In another case involving improper cost allocation, an audit of BellSouth conducted by a NARUC task force of state regulators found that "there is no way to avoid the flow of the largest portion of shared service costs from the holding company to the regulated subsidiary" because of the way allocation formulas are "heavily weighted" to the regulated part of the company.

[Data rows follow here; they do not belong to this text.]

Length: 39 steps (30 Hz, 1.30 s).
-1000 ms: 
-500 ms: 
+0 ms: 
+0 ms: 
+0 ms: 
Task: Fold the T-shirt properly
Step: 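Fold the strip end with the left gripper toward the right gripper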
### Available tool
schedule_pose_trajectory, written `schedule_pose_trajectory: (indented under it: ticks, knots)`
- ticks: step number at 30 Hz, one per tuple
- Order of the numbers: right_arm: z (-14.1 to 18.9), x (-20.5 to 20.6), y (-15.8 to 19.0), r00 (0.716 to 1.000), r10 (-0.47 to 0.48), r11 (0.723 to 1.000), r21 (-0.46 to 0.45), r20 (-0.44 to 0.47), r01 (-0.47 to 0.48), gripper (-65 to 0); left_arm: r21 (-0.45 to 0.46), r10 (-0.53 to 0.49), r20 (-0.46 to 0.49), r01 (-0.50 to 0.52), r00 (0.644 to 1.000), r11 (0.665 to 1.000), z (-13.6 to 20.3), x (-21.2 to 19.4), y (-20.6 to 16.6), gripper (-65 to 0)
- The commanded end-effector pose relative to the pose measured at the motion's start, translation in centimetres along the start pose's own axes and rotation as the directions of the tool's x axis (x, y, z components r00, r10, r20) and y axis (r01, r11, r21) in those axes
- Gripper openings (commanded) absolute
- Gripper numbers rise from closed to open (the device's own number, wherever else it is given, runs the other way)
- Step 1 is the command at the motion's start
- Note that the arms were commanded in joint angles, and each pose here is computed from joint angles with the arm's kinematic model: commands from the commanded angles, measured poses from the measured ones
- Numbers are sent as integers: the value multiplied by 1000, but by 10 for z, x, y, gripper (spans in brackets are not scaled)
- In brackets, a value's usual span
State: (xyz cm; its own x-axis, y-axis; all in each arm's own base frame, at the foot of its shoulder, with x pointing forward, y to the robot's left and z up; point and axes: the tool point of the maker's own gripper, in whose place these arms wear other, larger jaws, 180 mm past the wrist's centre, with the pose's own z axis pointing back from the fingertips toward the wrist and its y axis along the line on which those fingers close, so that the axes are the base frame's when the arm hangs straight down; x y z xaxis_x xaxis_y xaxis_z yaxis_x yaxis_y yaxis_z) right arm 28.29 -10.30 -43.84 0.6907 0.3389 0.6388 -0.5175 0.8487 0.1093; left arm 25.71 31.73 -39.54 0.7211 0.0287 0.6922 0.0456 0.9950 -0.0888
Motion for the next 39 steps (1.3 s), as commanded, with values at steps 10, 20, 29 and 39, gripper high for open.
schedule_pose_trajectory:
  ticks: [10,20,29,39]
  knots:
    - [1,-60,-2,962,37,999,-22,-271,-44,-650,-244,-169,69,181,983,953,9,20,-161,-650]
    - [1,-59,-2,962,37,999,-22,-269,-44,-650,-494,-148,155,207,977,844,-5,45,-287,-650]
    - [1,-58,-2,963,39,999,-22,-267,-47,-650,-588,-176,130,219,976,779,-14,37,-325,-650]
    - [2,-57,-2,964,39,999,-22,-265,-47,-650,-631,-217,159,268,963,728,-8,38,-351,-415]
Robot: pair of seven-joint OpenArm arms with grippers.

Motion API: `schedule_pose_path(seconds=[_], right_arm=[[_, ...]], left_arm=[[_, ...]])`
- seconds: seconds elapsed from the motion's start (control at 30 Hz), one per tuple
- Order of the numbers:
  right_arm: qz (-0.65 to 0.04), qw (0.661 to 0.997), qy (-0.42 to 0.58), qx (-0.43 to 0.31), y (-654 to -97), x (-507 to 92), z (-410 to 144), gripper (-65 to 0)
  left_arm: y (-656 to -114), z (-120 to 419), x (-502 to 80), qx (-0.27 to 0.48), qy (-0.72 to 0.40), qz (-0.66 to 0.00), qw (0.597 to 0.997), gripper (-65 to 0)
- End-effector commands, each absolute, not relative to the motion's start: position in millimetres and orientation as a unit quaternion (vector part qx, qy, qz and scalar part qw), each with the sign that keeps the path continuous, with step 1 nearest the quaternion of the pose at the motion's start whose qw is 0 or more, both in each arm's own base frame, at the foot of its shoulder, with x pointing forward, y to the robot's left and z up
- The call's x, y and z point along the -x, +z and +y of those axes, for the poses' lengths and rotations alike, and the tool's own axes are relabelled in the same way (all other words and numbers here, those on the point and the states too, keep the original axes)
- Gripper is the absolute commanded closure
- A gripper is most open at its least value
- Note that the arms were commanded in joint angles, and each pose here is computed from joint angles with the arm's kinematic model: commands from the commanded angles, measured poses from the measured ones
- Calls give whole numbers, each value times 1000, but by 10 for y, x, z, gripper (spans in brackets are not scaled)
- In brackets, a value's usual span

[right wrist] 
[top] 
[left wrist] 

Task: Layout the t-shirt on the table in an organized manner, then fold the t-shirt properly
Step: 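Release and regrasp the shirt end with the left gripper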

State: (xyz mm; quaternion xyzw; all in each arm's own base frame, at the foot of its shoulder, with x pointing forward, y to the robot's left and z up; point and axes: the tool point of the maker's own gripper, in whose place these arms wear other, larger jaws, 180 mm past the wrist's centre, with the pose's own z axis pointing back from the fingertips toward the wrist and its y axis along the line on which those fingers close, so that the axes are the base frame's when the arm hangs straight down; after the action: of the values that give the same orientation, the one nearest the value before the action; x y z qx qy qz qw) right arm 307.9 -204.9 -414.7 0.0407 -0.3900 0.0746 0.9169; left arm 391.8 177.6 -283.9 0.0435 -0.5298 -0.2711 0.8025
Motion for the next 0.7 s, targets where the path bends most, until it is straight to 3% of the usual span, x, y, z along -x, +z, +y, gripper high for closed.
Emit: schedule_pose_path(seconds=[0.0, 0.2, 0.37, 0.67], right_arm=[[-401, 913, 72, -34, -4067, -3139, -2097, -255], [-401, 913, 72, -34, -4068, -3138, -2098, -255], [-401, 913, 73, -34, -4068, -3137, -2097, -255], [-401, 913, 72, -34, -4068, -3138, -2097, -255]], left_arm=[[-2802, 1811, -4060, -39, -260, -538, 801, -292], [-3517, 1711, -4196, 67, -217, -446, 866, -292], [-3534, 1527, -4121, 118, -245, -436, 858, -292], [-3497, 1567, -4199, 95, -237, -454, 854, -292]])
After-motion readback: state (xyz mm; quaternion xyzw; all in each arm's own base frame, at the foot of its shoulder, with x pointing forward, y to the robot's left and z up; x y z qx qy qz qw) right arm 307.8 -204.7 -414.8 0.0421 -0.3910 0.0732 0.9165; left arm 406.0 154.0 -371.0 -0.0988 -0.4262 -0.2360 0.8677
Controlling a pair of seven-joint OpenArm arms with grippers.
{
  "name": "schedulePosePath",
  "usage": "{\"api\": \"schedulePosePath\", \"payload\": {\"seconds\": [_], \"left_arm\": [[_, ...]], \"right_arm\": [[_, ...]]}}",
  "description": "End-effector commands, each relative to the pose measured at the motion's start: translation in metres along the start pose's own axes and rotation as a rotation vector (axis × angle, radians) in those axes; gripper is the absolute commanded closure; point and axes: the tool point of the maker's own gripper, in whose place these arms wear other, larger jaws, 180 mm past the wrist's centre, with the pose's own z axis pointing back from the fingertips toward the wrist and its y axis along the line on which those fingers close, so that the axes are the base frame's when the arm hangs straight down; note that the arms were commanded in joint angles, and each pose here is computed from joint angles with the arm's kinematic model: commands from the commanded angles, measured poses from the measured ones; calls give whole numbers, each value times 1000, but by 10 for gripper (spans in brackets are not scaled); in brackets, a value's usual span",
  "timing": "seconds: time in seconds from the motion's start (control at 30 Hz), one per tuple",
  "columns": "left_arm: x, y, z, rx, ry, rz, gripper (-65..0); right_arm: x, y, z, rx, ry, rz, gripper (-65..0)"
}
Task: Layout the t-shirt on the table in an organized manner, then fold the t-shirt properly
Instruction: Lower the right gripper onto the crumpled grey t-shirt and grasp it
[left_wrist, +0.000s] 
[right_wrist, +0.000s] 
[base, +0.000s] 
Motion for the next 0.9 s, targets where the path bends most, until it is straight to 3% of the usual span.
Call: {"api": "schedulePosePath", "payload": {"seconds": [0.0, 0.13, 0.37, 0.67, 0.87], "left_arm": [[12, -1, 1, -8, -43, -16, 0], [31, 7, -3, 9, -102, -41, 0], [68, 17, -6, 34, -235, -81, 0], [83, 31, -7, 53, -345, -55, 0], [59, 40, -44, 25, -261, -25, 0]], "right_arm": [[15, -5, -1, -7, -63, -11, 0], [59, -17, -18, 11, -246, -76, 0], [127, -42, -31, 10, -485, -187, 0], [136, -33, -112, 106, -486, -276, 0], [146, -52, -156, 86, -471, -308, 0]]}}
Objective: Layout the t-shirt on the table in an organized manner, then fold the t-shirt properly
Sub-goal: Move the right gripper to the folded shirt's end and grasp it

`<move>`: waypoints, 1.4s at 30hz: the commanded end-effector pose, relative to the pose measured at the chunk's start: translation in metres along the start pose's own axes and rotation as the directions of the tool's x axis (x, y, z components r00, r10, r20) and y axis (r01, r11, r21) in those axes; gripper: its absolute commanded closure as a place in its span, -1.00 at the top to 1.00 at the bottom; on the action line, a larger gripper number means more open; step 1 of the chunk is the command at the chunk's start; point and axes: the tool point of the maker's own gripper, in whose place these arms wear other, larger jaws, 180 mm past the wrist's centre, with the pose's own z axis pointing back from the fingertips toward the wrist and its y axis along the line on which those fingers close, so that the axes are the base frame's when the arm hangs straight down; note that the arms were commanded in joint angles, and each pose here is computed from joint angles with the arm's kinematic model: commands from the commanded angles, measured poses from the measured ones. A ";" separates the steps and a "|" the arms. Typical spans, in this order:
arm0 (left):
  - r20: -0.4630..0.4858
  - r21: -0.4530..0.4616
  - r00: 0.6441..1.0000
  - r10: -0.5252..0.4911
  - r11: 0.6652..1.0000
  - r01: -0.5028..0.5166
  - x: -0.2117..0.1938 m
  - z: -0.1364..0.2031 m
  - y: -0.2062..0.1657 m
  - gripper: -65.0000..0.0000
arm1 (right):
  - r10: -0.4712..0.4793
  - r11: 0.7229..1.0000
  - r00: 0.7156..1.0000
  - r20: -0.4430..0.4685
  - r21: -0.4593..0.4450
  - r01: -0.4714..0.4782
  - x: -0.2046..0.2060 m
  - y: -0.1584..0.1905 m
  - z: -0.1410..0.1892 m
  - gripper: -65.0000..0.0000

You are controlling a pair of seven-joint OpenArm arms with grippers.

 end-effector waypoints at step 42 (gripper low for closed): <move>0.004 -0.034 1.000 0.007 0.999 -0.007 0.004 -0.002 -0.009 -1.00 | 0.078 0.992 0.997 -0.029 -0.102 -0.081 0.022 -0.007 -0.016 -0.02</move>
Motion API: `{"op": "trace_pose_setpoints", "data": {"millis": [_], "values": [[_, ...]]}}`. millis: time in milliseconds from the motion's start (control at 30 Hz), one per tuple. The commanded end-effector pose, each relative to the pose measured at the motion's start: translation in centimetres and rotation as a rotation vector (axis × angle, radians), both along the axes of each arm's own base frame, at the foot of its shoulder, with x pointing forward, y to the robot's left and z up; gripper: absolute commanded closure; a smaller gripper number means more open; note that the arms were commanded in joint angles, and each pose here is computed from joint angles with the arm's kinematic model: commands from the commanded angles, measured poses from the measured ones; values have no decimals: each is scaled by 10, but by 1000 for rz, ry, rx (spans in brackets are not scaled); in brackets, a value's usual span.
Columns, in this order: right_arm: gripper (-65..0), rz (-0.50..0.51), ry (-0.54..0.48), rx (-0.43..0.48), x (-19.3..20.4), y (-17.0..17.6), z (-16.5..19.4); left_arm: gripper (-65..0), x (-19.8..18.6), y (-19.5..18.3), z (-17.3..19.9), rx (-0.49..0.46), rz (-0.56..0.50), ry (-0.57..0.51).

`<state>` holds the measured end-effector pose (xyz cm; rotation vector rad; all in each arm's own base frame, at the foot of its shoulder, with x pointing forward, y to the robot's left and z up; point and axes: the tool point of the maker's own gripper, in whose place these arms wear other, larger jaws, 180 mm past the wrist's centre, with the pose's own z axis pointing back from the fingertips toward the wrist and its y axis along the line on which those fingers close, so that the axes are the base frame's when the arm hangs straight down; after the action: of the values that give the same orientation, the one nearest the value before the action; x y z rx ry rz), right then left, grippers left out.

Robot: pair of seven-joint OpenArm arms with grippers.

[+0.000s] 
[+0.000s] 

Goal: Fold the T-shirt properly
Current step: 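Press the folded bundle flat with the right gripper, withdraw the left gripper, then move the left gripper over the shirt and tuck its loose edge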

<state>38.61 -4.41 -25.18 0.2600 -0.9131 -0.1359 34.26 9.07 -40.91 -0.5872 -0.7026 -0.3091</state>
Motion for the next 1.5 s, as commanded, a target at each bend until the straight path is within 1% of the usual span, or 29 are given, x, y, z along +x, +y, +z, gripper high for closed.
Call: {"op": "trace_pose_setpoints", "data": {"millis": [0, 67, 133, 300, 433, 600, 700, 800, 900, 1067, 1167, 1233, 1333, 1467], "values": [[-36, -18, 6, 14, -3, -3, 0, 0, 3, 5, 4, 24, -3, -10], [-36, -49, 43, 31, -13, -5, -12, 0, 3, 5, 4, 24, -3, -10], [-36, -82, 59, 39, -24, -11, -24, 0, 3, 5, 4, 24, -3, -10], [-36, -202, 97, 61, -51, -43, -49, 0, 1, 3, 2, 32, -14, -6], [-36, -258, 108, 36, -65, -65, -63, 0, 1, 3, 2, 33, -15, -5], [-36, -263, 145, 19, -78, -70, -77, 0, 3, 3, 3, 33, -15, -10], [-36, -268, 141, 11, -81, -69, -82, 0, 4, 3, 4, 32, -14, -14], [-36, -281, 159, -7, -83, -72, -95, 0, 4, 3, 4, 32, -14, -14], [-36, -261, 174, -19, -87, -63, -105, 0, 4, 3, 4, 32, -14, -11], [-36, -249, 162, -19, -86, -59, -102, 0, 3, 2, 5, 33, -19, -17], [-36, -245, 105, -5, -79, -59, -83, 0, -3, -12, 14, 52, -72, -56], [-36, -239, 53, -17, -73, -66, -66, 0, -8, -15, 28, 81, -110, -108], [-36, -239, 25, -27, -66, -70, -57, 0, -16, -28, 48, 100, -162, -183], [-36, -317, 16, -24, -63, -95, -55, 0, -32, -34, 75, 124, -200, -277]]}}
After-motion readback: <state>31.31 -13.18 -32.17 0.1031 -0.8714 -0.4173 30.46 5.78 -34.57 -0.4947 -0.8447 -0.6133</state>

Further, "even though costs associated with establishing new ventures and competitive subsidiaries are directly billed as project costs, there is no assurance that all of these costs are identified and billed to the new ventures or 11 subsidiaries."

And in still another NARUC audit, investigating Ameritech, the auditors made the point that "the costs of the project may be accurately assigned per the allocation

8 NARUC Summary, p.17

9 NARUC Summary, p. 9.

10 NARUC Summary, p. 17.

11 Special Accounting Task Force of Southern Public Service Commissions, Report on BellSouth Corporation, May 16, 1985, p. 11. This is one of a series of audit reports on the seven Regional Bell Operating Companies (RBOCs) prepared by task forces of regulators in the service areas of each RBOC under the auspices of the National Association of Regulatory Utility Commissioners (NARUC). This report will hereafter be referred to as the "NARUC audit" of BellSouth.